All faculty members’ dossiers should evince a rigorous and coherent body of work aimed at extending knowledge, engaging and informing others, and creating significant impact in the world, including the classroom. For some faculty members, the lines of demarcation between research, teaching, and service may not be sharp. Scholarly accomplishments may show evidence of integration across teaching and research, research and service, or teaching and service. We value these forms of integrative work. We also recognize that different types of scholarly projects require different gestation periods. Attempts to build linkages to new scholarly areas may mean reduced output in the short term; efforts to forge collaborations with non-university partners may take several years to develop. We value and support these types of integrative and engaged scholarship.

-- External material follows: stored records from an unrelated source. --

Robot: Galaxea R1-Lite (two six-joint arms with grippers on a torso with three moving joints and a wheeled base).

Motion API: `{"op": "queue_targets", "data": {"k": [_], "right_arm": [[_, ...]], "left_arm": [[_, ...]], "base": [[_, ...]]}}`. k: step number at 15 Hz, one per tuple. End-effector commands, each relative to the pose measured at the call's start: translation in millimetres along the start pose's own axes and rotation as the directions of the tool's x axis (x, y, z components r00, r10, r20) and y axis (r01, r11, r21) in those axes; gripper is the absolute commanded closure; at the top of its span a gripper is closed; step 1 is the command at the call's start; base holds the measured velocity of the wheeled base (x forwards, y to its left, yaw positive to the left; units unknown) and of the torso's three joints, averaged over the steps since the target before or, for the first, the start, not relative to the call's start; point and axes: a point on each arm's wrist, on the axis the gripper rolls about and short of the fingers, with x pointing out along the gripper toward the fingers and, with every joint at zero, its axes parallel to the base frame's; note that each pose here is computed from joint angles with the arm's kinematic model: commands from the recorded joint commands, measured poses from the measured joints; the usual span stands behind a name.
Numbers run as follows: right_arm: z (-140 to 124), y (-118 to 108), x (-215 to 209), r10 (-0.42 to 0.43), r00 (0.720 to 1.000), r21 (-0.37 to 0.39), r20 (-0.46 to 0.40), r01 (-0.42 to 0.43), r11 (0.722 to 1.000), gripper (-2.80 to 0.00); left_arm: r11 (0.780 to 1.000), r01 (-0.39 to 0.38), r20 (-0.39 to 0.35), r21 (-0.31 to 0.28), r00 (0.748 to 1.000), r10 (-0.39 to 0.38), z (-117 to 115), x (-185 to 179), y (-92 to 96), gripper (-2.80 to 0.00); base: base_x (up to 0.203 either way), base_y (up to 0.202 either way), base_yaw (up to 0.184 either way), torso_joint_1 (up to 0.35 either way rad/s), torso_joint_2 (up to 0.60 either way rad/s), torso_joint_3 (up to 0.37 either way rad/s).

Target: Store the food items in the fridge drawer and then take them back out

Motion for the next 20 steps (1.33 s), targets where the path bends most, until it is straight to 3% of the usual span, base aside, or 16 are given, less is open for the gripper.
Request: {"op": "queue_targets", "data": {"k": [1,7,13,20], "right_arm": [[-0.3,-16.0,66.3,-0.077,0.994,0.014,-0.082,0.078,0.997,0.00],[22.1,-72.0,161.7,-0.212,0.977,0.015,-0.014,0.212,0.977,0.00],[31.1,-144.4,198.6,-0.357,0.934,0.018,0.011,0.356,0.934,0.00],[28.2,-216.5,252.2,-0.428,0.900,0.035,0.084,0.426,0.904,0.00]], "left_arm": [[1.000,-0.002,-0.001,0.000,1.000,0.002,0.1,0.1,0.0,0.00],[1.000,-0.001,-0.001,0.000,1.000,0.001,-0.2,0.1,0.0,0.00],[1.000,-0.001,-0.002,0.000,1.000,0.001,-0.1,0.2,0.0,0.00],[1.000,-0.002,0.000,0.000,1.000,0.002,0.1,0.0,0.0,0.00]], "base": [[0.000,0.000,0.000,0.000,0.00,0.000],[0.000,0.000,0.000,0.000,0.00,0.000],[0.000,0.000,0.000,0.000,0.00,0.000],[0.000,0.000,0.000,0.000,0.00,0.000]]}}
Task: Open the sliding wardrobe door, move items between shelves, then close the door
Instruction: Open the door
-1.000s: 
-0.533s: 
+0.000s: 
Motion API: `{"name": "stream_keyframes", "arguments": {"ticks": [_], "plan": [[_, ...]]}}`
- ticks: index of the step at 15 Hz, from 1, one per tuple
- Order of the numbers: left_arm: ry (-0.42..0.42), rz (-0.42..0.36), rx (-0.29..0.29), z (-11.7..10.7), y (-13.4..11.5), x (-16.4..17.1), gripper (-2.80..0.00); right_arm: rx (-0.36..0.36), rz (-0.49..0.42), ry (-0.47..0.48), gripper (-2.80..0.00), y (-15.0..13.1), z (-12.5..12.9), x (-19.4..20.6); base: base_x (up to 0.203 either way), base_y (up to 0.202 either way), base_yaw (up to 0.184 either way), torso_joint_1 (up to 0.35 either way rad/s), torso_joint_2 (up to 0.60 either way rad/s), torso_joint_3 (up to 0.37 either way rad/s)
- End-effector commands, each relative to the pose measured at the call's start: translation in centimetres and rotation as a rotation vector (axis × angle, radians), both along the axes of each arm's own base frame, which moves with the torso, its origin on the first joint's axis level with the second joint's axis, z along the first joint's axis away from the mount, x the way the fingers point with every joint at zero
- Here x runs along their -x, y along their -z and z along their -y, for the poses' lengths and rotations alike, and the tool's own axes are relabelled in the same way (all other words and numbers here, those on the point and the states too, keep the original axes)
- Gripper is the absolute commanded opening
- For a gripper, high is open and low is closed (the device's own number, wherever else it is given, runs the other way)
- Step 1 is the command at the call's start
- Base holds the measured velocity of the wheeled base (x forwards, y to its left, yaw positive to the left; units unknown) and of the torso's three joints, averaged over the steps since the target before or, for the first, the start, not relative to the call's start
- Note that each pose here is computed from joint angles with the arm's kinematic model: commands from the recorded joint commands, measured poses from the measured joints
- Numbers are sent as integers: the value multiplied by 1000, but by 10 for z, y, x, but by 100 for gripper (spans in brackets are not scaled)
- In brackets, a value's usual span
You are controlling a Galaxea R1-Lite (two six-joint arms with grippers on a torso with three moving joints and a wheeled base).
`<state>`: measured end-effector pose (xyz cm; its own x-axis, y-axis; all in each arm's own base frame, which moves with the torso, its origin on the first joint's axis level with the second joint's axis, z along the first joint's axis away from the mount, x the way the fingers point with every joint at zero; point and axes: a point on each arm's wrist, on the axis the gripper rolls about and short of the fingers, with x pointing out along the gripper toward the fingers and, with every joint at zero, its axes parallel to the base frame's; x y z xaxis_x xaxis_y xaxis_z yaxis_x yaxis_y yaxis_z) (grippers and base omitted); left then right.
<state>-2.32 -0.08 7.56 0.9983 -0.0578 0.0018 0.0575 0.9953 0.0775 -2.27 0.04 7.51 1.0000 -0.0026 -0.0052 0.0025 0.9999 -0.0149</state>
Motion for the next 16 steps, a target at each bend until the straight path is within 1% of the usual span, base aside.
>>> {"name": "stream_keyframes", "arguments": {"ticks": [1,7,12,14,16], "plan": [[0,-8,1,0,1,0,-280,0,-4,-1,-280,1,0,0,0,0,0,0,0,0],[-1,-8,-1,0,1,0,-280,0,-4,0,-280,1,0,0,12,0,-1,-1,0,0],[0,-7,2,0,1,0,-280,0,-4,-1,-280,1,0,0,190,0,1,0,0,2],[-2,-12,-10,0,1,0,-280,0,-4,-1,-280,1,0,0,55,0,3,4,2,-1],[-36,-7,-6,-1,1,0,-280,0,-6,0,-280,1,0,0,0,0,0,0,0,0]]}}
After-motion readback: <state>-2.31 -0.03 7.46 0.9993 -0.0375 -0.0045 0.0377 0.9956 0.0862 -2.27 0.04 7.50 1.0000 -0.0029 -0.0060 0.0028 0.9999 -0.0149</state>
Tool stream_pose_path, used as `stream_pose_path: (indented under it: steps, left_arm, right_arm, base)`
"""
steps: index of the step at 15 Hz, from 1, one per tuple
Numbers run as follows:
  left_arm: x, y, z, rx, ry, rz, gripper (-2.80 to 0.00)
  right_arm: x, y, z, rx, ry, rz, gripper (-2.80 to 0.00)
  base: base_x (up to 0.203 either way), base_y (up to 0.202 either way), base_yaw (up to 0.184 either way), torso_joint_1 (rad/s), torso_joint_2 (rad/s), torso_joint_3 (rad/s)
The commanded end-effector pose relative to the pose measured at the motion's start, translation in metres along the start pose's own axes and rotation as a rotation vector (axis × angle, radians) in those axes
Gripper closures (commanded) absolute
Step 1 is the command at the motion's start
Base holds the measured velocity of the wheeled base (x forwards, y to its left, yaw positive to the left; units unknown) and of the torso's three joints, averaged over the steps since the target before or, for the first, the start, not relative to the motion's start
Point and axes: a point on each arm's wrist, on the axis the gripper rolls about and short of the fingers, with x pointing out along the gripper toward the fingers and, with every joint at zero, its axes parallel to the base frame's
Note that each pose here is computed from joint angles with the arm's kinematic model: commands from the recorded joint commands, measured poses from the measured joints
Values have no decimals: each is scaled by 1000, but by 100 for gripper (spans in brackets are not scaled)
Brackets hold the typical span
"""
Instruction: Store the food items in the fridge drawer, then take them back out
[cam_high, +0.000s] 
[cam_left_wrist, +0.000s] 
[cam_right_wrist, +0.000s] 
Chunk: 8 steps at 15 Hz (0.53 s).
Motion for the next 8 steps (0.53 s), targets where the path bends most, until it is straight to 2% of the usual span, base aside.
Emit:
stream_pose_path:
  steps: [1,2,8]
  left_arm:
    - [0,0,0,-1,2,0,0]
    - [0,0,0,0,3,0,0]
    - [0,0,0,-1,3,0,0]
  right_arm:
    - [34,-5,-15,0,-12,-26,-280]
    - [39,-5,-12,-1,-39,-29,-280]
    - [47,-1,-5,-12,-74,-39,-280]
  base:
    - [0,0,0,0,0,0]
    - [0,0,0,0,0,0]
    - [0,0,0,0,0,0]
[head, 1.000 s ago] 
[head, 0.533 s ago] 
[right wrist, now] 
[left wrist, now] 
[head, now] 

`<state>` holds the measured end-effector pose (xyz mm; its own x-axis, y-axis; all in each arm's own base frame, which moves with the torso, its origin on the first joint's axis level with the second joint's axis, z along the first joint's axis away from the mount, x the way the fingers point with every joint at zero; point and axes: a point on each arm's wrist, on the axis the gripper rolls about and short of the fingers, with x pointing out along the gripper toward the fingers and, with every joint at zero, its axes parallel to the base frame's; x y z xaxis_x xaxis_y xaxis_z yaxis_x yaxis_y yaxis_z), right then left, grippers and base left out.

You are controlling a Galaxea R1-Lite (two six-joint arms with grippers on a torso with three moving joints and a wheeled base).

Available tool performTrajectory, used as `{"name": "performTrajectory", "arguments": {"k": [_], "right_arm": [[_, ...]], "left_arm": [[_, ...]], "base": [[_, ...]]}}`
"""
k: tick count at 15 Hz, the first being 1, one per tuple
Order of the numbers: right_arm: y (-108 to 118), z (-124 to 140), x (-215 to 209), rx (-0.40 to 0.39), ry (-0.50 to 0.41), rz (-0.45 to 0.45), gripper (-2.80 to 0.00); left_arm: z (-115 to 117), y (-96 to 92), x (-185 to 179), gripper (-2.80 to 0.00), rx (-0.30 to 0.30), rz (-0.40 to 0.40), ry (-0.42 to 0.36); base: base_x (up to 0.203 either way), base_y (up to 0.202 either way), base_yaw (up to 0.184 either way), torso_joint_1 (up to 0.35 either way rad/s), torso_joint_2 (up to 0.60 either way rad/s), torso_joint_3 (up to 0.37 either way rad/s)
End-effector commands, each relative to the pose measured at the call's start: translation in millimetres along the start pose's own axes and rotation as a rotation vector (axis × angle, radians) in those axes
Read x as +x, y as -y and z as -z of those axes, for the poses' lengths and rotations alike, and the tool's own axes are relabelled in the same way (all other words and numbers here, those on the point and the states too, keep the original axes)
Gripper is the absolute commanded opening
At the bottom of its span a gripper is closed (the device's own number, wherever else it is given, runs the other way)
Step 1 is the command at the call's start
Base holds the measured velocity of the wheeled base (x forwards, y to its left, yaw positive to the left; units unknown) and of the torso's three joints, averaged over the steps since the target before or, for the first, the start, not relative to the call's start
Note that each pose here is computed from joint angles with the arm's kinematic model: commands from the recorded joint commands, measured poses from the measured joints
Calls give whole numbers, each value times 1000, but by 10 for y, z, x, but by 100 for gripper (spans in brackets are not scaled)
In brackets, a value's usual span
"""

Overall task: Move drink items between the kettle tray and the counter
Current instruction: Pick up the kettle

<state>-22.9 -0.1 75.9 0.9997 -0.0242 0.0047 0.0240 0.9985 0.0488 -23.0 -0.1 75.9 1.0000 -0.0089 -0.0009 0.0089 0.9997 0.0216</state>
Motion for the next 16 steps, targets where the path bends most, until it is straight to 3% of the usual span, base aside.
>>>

All faculty members contribute to the scholarly, teaching, and service mission of the school and campus, though with different emphases across tracks and ranks. The tenure track has a greater focus on establishing a record and trajectory of scholarly activity, most typically in the form of peer-reviewed publications and exhibitions; the teaching track focuses particularly on curriculum development and course delivery; and the artist-in-residence track emphasizes creative practice, arts teaching, and on- or off-campus public arts engagement. Routine institutional service expectations for junior faculty are reduced so as to allow them to launch their careers and develop scholarly, teaching, and service records that will enable them to be promoted and/or tenured. Similarly, associate professors and associate teaching professors should be allowed to balance their responsibilities in ways that will enable them to develop a record that points toward promotion to full professor or full teaching professor.
The process for granting tenure and promotion in IAS is conducted in accordance with policies and guidelines outlined in Chapter 24 of the Faculty Code for the University of Washington. Achievement as it is defined in this public statement is also in alignment with the University of Washington Bothell Campus Mission Statement.